5 reasons to add Federal Realty (FRT) stocks to your portfolio


Add to federal property FRT into your portfolio seems like a smart idea given the strong fundamentals and solid outlook.

Increasing consumer preference for personal shopping experiences following pandemic downtime has fueled the recovery in the retail real estate industry. With this in mind, this retail real estate investment trust (“REIT”) is well positioned to benefit from its portfolio of prime assets in the United States.
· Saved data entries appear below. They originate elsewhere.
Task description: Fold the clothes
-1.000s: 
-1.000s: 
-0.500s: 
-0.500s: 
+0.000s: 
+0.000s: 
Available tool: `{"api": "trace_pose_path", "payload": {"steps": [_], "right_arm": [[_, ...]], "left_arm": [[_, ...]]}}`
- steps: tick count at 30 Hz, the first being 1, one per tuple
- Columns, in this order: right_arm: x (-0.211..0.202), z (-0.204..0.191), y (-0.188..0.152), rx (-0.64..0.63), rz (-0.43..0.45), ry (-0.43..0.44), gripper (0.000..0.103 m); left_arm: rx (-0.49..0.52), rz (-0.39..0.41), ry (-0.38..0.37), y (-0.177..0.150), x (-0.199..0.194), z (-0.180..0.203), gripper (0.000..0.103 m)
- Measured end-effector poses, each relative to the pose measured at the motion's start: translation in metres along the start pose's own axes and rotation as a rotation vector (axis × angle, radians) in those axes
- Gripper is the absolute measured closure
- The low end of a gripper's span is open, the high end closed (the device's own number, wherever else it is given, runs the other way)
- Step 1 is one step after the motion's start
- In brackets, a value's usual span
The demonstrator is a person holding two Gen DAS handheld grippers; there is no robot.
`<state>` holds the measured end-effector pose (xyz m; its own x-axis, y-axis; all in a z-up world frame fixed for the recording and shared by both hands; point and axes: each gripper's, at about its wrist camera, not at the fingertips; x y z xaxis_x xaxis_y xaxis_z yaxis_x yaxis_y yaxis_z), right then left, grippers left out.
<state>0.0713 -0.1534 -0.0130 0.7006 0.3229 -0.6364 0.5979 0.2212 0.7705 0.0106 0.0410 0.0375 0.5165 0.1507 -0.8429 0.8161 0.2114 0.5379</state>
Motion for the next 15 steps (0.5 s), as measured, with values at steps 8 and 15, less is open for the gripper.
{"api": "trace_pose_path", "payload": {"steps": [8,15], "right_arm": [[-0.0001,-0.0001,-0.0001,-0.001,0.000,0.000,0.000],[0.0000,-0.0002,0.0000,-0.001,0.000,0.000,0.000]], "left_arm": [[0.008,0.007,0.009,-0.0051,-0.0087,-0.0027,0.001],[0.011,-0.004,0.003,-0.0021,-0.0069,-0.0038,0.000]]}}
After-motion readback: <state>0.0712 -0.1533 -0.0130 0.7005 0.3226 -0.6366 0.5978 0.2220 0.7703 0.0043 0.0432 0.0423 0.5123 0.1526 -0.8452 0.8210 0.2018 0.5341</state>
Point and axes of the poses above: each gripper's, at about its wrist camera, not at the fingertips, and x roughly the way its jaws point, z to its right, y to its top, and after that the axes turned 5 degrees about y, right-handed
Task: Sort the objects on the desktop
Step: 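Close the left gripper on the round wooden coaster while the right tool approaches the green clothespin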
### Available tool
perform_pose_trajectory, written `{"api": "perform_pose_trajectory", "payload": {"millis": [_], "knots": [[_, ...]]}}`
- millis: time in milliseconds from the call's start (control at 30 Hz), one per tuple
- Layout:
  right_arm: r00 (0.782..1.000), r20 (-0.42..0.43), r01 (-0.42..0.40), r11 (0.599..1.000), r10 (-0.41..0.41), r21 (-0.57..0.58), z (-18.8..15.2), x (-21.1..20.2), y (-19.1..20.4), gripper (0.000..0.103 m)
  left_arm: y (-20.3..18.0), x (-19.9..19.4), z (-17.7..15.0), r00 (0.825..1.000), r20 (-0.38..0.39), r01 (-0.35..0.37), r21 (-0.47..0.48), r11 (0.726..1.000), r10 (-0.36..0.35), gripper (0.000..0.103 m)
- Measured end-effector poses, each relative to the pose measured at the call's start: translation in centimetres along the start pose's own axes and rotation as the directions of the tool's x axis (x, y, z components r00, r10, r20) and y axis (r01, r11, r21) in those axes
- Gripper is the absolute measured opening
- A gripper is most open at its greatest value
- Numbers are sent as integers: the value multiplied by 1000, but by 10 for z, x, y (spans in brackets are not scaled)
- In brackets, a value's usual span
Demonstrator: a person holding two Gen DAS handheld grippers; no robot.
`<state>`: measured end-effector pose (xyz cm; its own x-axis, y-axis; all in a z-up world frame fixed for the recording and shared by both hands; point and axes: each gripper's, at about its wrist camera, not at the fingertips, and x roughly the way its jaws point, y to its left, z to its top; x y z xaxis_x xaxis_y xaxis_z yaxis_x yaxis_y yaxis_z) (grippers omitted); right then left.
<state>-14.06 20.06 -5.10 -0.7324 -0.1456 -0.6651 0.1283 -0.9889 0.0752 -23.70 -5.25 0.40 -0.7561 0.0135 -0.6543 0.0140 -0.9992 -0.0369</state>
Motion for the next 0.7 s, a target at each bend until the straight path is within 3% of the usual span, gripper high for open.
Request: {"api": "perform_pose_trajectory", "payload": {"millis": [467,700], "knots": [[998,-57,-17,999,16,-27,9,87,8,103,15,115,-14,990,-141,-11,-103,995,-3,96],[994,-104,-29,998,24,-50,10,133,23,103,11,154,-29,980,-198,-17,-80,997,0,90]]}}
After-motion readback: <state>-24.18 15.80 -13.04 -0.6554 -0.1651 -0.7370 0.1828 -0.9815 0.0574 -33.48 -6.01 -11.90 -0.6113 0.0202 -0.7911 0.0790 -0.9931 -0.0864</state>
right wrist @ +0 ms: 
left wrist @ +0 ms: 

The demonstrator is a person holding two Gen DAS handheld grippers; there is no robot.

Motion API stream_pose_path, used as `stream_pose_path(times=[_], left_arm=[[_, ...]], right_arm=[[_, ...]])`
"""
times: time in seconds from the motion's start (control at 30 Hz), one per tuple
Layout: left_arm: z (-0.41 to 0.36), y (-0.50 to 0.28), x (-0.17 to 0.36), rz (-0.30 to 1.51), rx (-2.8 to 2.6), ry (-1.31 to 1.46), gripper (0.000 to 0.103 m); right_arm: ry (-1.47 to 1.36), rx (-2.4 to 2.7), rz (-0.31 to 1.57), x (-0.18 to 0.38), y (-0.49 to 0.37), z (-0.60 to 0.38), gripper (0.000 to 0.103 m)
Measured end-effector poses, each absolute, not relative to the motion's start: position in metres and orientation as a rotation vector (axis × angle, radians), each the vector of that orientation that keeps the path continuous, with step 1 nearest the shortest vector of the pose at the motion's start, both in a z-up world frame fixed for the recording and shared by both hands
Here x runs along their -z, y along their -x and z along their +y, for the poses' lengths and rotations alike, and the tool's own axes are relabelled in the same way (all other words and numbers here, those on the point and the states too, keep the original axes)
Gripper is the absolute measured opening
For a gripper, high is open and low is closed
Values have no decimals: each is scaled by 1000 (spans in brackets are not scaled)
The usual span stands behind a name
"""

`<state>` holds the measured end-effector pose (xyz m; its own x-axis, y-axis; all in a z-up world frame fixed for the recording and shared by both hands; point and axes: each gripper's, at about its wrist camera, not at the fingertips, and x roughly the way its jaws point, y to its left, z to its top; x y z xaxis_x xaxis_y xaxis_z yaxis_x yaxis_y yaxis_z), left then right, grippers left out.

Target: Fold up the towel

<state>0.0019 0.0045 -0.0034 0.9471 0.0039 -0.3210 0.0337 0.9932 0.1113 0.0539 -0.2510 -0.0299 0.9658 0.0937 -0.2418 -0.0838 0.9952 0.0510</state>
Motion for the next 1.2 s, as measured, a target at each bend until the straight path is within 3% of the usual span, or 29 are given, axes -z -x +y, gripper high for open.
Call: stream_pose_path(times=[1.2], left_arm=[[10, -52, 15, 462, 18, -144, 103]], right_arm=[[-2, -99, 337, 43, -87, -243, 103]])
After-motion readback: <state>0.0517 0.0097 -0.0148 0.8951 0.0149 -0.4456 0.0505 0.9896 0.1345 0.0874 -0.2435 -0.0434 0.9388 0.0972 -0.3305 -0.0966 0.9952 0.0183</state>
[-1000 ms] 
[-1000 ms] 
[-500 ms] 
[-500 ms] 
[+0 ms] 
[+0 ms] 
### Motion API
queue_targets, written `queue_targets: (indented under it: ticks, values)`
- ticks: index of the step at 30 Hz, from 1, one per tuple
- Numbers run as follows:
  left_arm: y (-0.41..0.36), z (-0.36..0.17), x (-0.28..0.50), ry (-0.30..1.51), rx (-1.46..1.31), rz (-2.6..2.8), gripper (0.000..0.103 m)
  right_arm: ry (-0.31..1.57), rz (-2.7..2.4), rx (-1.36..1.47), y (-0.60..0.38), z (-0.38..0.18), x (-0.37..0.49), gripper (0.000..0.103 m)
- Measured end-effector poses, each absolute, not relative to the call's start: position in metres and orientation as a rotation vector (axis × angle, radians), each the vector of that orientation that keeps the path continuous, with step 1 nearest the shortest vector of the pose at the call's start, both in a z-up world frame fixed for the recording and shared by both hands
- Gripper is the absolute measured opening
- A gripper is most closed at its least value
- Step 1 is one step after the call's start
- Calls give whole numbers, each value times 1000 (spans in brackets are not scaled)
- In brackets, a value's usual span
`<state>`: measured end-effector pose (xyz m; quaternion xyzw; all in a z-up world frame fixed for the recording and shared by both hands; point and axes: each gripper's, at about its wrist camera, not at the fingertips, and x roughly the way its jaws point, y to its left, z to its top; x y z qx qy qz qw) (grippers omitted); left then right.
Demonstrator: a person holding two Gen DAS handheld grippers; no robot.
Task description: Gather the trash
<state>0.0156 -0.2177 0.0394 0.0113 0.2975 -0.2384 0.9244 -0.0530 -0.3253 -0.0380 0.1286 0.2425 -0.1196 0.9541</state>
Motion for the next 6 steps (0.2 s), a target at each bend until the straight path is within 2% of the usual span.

Last month, Federal Realty reported fourth-quarter 2022 funds from operations (FFO) per share of $1.58, beating Zacks’ consensus estimate of $1.57. This also compared favorably to the $1.47 in the same quarter last year.

The results reflect healthy leasing activity and better than expected revenues. Quarterly revenue of $280.1 million beat consensus of $276.3 million and improved 10.2% over the year-ago quarter. For the fourth quarter, FRT delivered comparable real estate operating income growth of 5.4%. This retail REIT offered a bullish outlook for 2023.

For 2023, FRT estimates FFO per share at $6.38 to $6.58.

While shares of FRT are down 5.8% in the quarter to date, compared to the industry’s 1.5% decline, the estimate’s latest revision trend suggests analysts are bullish on the stock. Over the past month, the Zacks Consensus estimate for 2023 FFO per share is up 1.1% to $6.45.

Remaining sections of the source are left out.